All the while, I was attending workshops and classes with other authors and the competitor inside of me, my inner Tracy Flick from the movie Election kicked into high gear. When I was ready to phone it in, I saw how hard everyone was working for me and so that I remained on track.
I could not do it alone. Working with New Degree Press allowed me to just concentrate on finding the time to write and then to market.
And that was one of the main benefits of hybrid publishing and working with main degree press. I was writing about the “right now” but also was doing it in my spare time and needed it to be at a standard that matched and exceeded the support my community had bestowed upon me. I needed “coaches” who could give me tools and deadlines and provide quality control.
Enter, New Degree Press. I followed their directions and they carried me through to the other side. To be honest, there were times when I was exhausted but ultimately, they were right. Every time I thought I was tired, over it, and done, I felt like I would be disappointing my editor or my publisher or my beta readers or my family. So I would keep going.

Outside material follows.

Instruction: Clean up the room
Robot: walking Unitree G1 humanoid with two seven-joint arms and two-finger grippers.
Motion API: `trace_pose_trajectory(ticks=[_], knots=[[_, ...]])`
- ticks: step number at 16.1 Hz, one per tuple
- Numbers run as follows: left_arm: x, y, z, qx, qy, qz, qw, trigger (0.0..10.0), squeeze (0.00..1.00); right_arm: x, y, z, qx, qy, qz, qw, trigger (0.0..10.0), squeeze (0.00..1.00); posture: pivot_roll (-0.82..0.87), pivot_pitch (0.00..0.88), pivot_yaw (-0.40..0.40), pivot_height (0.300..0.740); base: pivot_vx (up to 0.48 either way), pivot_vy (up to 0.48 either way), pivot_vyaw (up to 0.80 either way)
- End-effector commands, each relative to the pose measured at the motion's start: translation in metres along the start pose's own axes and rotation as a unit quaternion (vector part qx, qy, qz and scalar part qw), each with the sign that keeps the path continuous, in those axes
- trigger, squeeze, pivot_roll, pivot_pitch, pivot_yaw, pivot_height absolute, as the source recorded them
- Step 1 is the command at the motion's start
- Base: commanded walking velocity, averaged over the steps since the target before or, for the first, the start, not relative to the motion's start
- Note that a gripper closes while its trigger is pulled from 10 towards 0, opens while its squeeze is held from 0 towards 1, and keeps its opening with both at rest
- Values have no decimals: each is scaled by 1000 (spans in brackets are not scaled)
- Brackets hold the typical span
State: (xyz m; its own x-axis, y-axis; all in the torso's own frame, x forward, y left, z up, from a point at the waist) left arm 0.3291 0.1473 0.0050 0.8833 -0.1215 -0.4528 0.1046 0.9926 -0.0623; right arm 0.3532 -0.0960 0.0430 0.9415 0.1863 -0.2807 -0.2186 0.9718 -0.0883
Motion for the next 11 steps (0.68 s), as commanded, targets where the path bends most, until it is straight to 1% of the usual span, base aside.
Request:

My editors throughout this process have been in different time zones and all over the country and globe, California, New York, Washington DC, South Africa. I would send messages to Brian and the team at all hours and they would answer. When I needed help about everything from editing to publishing to sales, the team was there to help or to find a way to help.
That has allowed me to reach beyond my skis. I have been interviewed on podcasts, had write ups in my alumni paper, submitted pieces for publishing, given 4 lectures on subjects related to my book, will be featured at 2 local bookstores and in March of next year, I will have a chapter published in a book entitled Disease and Discrimination: Sickness and the Woman published by Routledge.
I now have partners in this journey that I never imagined — Diverse Health Hub , an organization focused on health equity shot a video about my story. I am working with Planned Parenthood of Greater New York and two POC-owned independent book stores in the new year.
On December 1, 2020, I became an author of a book. On December 2nd I became a number one new release. I am so grateful for my tribe and community of supporters and change-makers and my team at New Degree Press.
7 year old me would be so proud.
EmpowHERed Health: Reforming a Dismissive Health Care System is out now and available on Amazon and at The Dial Bookshop.